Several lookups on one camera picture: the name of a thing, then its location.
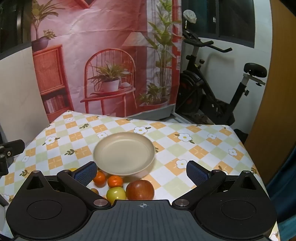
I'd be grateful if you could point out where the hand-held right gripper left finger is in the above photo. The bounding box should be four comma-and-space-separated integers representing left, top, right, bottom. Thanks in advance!
22, 161, 112, 210

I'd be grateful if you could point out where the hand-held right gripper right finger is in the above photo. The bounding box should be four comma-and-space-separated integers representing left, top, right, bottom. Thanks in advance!
172, 160, 266, 210

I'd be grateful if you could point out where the orange tangerine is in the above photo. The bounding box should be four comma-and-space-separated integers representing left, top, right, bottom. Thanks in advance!
93, 171, 106, 188
107, 175, 123, 188

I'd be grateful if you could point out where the yellow-green apple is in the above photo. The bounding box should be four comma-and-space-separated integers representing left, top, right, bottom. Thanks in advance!
106, 186, 127, 205

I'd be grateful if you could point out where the beige round plate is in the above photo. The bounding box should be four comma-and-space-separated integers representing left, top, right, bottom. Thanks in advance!
93, 132, 156, 176

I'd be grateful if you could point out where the red apple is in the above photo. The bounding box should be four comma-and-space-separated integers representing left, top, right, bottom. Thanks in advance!
125, 179, 155, 200

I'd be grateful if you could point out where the checkered floral tablecloth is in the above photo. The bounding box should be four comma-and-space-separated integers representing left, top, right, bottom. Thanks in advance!
0, 109, 281, 241

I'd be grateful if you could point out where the black exercise bike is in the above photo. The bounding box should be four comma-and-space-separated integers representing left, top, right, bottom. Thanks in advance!
176, 35, 268, 127

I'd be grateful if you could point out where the dark blue cloth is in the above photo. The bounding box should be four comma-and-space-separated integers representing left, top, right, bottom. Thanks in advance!
265, 151, 296, 224

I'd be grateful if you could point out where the brown wooden panel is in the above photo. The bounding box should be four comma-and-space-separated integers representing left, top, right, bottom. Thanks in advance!
244, 0, 296, 186

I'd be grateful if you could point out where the printed backdrop cloth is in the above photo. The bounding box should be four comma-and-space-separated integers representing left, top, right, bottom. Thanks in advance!
31, 0, 183, 121

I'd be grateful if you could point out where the white cloth cap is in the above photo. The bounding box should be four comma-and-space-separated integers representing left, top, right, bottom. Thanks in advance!
183, 10, 197, 24

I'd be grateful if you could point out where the dark window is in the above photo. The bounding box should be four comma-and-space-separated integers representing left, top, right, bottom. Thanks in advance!
201, 0, 256, 48

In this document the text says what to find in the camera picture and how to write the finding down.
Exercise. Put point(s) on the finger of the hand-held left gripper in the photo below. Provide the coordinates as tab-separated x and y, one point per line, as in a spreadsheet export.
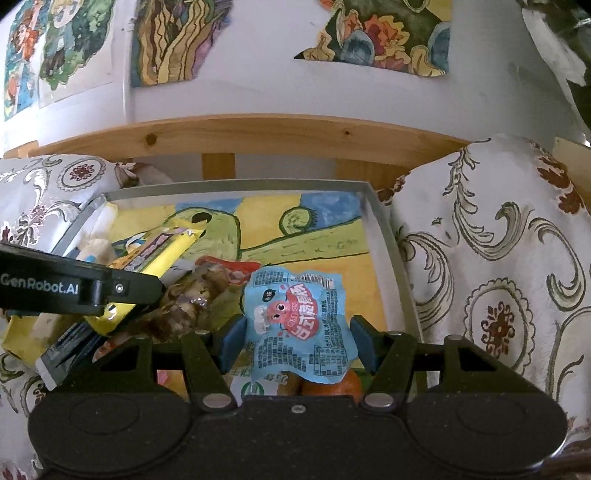
138	287

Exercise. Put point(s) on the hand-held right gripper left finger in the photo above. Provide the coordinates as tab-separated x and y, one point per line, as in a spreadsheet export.
231	345

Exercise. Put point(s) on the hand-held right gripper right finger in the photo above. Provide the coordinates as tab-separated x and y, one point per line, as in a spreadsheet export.
364	345

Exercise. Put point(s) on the yellow snack bar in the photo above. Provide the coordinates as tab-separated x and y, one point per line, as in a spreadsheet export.
157	251

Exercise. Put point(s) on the small orange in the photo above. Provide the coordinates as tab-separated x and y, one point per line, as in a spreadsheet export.
334	386

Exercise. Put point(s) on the clear packet with brown snack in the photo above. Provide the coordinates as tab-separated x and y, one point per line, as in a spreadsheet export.
189	300

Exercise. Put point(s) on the white green snack packet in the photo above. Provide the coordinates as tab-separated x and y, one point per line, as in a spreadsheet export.
263	387

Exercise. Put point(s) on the gold foil snack packet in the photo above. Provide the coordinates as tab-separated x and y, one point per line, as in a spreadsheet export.
23	337

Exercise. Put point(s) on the light blue snack packet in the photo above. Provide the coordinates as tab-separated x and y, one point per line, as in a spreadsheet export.
295	318

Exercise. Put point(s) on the dark navy snack packet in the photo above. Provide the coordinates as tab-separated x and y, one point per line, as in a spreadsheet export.
69	355

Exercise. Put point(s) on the red white snack packet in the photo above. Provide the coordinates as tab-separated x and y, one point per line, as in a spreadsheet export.
231	266

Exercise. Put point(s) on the grey tray with painted picture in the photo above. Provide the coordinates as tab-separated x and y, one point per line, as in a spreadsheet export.
323	230

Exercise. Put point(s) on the white floral printed blanket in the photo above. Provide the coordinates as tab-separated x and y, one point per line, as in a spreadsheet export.
485	230

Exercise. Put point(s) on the clear plastic bag with cloth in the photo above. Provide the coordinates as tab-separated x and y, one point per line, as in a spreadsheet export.
568	46

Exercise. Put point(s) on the wooden bed frame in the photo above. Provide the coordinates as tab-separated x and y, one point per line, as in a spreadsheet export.
277	138

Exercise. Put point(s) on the cartoon figures wall poster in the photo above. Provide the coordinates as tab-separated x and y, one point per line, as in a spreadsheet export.
60	50

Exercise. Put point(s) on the yellow wavy wall poster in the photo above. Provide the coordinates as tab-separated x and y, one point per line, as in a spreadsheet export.
180	41

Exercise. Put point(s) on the colourful flowers wall poster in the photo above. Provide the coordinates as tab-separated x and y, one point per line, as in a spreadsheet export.
383	32

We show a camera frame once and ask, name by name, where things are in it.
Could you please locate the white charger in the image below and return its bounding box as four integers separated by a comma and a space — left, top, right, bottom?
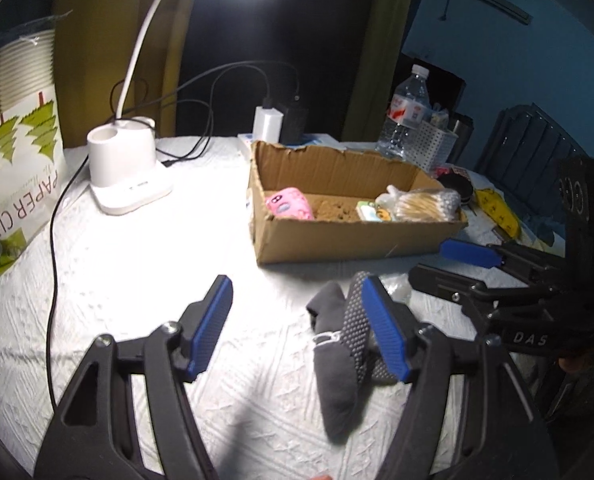
253, 105, 284, 142

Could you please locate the cotton swabs bag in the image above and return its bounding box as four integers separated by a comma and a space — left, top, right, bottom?
377, 185, 462, 223

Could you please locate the yellow tag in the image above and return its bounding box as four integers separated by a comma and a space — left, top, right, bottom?
474, 187, 520, 238

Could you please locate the black round container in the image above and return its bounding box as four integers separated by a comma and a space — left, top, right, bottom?
436, 172, 474, 206

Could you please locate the black cable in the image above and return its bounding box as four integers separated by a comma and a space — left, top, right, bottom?
48, 157, 90, 411
110, 60, 303, 166

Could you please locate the cardboard box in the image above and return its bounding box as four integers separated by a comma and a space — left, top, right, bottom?
248, 140, 468, 265

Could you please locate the clear water bottle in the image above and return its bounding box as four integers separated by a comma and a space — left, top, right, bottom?
377, 64, 433, 161

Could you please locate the pink plush toy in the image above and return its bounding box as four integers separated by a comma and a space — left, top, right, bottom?
265, 187, 315, 221

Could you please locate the black computer monitor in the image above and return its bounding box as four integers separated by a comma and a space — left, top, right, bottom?
427, 65, 465, 111

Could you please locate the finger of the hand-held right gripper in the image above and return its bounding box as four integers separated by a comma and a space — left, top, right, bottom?
439, 239, 570, 282
408, 264, 554, 322

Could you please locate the white air conditioner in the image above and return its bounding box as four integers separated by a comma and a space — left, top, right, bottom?
427, 0, 535, 26

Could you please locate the person's right hand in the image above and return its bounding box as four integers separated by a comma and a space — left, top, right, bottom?
557, 356, 588, 375

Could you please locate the yellow tissue pack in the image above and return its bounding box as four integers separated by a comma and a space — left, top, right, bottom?
355, 201, 393, 222

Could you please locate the white desk lamp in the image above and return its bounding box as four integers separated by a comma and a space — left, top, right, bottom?
87, 0, 298, 216

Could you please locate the black power adapter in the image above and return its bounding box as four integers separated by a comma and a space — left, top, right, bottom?
279, 102, 309, 145

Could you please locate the white perforated basket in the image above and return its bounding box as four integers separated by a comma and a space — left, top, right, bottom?
417, 115, 460, 173

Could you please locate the yellow curtain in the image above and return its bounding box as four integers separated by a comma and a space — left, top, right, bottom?
342, 0, 418, 143
52, 0, 203, 146

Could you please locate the paper cups pack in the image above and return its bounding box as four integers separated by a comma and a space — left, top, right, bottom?
0, 10, 68, 281

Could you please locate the grey dotted sock pair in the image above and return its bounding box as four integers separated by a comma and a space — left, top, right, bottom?
306, 272, 414, 445

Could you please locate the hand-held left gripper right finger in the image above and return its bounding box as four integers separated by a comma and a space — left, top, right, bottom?
361, 274, 560, 480

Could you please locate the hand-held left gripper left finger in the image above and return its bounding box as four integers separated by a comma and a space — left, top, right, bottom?
32, 274, 234, 480

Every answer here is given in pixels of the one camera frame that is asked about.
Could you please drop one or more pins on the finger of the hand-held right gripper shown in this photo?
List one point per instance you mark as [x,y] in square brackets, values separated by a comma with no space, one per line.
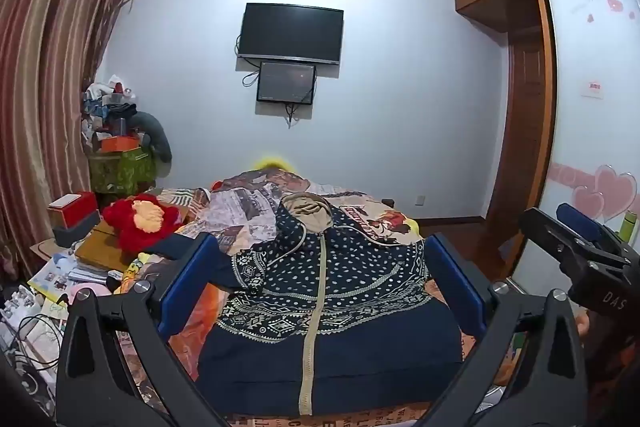
[580,219]
[547,234]

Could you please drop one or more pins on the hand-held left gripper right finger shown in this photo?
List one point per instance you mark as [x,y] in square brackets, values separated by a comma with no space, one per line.
[455,277]

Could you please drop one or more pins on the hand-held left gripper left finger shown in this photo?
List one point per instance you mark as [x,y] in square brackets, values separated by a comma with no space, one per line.
[192,272]

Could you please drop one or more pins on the navy patterned hooded jacket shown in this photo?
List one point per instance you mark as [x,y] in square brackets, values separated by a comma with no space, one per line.
[360,307]

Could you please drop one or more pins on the green bottle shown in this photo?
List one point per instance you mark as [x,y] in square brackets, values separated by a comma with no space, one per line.
[628,227]

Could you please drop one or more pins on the printed bed blanket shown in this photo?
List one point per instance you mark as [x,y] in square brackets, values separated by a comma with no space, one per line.
[240,212]

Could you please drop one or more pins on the red plush toy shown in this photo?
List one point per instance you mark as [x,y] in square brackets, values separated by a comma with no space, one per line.
[130,227]

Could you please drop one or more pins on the frosted door with heart stickers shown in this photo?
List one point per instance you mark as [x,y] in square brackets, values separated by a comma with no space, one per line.
[580,142]

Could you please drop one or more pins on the wooden board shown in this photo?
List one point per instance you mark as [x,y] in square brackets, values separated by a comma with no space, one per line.
[100,249]

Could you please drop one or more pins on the brown wooden door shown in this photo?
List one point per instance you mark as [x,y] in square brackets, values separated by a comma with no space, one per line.
[522,127]

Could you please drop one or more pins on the grey box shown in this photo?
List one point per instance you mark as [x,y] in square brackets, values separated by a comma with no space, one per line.
[75,234]

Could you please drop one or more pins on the red box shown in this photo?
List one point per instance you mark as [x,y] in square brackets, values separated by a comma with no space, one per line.
[75,207]

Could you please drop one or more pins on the yellow fluffy object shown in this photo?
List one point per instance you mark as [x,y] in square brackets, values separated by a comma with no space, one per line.
[272,162]

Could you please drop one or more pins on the pile of printed booklets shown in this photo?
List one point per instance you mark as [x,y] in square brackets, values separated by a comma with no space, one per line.
[50,277]

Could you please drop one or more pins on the grey bolster pillow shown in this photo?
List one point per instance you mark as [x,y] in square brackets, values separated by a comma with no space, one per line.
[155,132]

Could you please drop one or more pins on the orange box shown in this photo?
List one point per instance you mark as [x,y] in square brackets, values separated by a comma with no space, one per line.
[119,143]

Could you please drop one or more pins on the pile of assorted clutter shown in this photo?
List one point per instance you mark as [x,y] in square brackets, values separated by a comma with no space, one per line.
[107,99]

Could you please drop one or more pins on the striped brown curtain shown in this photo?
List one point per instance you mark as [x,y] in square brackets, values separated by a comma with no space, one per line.
[45,82]

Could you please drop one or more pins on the wall socket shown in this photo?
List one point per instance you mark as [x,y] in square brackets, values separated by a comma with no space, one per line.
[420,200]

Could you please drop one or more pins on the small black wall monitor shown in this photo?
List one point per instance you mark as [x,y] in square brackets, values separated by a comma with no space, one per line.
[286,82]

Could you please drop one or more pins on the black wall television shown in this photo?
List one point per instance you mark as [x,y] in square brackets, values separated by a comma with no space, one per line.
[291,32]

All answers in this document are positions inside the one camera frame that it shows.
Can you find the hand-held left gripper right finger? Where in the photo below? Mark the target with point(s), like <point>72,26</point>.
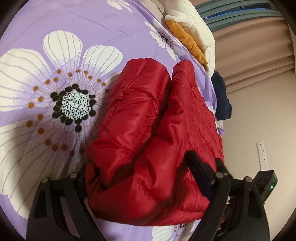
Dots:
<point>201,173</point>

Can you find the large red puffer jacket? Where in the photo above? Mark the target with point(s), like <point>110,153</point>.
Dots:
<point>143,139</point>

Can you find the purple floral bedsheet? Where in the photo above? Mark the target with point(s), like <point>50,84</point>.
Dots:
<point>69,20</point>

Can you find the white wall power strip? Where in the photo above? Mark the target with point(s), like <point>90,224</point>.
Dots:
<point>262,155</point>

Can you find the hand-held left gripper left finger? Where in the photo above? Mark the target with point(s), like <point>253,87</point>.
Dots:
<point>69,190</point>

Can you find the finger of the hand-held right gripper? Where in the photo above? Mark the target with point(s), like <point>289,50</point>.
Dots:
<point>220,165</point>

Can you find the pink curtain panel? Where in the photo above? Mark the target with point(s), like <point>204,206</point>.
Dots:
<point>254,58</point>

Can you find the navy blue garment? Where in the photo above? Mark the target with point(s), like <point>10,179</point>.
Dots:
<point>222,97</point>

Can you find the blue-grey curtain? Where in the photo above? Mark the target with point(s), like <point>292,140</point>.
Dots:
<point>231,14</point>

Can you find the white fleece garment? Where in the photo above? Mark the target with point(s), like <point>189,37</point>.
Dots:
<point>196,25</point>

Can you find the mustard orange garment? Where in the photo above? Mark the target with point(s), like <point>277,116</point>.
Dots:
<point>187,39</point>

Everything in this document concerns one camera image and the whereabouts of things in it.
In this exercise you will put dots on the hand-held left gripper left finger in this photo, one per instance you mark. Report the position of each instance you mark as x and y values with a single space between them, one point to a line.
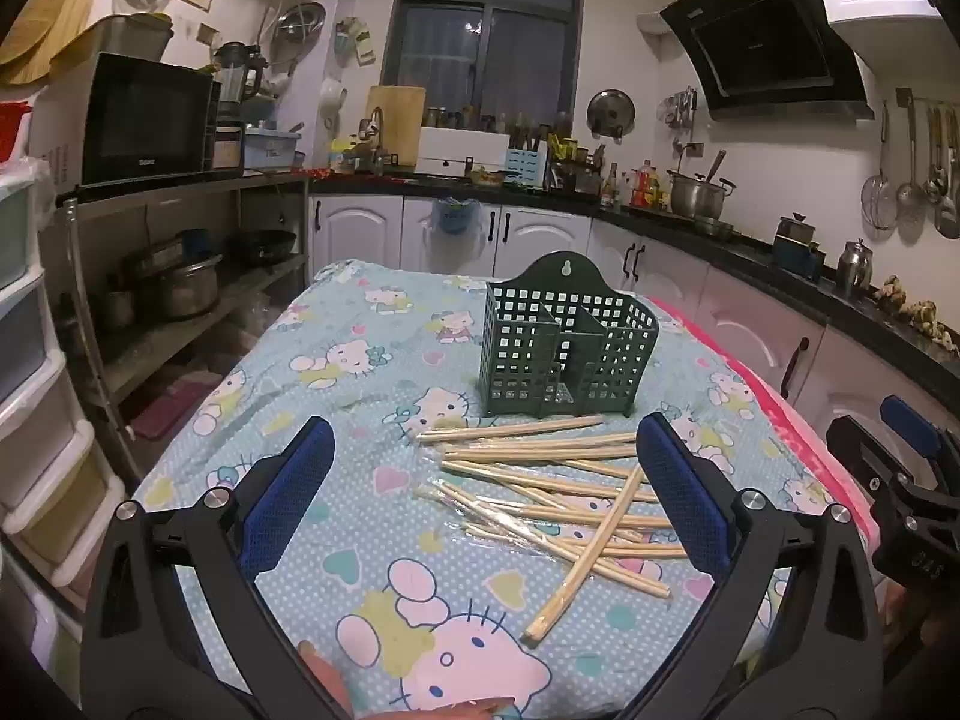
289 495

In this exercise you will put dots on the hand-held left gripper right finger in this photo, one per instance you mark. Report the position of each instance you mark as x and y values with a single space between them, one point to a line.
682 495

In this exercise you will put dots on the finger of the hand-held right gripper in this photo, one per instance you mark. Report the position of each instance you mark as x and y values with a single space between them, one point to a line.
907 420
855 450

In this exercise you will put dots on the set of wooden chopsticks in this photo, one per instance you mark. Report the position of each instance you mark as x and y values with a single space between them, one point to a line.
525 453

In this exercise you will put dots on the green plastic utensil holder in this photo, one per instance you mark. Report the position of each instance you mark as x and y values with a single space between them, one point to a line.
525 360

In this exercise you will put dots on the person's left hand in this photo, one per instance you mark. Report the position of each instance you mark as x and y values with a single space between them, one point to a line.
322 675

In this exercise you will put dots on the cartoon cat printed blanket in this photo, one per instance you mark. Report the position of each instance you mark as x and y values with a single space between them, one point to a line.
315 390

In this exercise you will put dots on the ginger roots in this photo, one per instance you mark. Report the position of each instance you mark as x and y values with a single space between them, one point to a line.
919 311

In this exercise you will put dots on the purple plastic container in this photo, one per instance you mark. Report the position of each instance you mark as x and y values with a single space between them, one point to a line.
169 412

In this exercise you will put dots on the steel kettle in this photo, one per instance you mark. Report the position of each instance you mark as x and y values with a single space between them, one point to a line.
853 266

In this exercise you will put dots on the blue enamel pot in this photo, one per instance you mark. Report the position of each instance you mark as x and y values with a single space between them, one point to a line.
795 259

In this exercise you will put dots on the small steel lidded pot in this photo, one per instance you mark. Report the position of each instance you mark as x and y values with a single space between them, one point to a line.
796 229

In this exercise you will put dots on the hanging steel ladle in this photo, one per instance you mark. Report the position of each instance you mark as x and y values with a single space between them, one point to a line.
909 195

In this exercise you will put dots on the large steel pot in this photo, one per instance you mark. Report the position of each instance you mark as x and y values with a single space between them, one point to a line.
187 289

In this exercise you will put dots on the black kitchen countertop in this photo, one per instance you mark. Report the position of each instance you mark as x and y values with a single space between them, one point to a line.
750 244

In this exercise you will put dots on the hanging steel spoon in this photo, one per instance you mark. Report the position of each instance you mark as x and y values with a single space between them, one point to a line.
932 187

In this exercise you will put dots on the black wok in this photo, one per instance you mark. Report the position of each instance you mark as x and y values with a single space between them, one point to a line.
266 246

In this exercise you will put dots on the small steel bowl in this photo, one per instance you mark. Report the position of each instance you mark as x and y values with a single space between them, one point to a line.
712 226

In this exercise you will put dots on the white lower kitchen cabinets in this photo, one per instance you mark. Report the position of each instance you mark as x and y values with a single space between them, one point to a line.
360 232

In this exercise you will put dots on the white plastic drawer tower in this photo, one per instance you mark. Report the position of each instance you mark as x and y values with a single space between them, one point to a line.
37 390

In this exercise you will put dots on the steel stockpot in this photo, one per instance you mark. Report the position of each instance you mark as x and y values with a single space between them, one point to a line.
697 195

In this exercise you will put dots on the cluster of condiment bottles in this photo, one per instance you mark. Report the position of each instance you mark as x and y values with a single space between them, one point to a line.
645 187

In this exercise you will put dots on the blue plastic bag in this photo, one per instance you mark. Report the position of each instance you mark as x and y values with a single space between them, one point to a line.
454 217

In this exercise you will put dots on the metal storage shelf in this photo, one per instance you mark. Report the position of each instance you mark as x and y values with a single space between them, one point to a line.
187 184

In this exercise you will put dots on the dark countertop organizer rack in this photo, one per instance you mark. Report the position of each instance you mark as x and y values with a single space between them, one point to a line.
574 172

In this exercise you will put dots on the blue plastic basket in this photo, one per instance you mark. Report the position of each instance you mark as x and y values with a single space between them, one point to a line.
270 150

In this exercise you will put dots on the yellow plastic container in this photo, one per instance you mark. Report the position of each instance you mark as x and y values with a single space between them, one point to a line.
345 154

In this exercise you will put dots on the small beige appliance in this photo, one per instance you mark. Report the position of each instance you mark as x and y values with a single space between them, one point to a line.
227 146

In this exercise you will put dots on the blue knife block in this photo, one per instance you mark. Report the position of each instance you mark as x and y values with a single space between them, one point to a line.
523 169

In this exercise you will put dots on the steel sink faucet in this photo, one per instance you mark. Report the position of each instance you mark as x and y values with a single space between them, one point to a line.
371 136

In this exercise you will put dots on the hanging metal kitchen tools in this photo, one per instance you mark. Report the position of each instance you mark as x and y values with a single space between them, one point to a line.
679 109

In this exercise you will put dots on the white countertop box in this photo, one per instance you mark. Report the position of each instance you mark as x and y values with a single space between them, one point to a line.
457 146

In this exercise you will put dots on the hanging steel pot lid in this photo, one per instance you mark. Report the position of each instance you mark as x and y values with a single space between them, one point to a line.
609 112

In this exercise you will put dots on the wooden cutting board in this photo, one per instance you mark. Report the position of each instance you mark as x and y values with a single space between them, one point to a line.
397 120

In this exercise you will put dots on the black microwave oven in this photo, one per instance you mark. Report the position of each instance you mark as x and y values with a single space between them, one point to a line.
150 120

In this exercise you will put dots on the black range hood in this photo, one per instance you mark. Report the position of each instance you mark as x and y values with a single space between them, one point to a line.
765 45

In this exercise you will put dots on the row of spice jars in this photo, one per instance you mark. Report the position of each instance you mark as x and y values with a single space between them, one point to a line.
450 118

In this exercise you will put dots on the black blender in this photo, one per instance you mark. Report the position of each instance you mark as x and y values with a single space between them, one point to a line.
232 82

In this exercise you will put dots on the white cardboard box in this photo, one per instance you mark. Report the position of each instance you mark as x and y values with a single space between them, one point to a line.
56 127

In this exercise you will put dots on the red plastic container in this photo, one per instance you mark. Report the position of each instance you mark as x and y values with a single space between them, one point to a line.
13 131

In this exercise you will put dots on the hanging steel wok lid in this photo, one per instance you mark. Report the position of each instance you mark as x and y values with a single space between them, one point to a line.
300 26

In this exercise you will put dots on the dark kitchen window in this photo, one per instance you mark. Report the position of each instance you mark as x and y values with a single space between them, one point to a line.
450 45

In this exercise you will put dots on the grey plastic storage box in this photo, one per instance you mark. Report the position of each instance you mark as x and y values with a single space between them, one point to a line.
135 37

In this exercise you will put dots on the round wooden board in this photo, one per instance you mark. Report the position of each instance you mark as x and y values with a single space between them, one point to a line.
45 22

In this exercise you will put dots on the wall utensil rail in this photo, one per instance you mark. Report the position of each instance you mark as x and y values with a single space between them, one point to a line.
904 97

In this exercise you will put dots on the wall-mounted organizer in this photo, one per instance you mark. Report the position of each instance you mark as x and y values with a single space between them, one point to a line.
352 41
************
▶ **What to work on**
Give back every line of the listing where the word "jacket" shows up.

▶ **Response**
Could you please drop one or more pins on the navy patterned hooded jacket shown in this photo?
Can you find the large red puffer jacket? Where in the photo above? Mark the target with point(s), like <point>110,153</point>.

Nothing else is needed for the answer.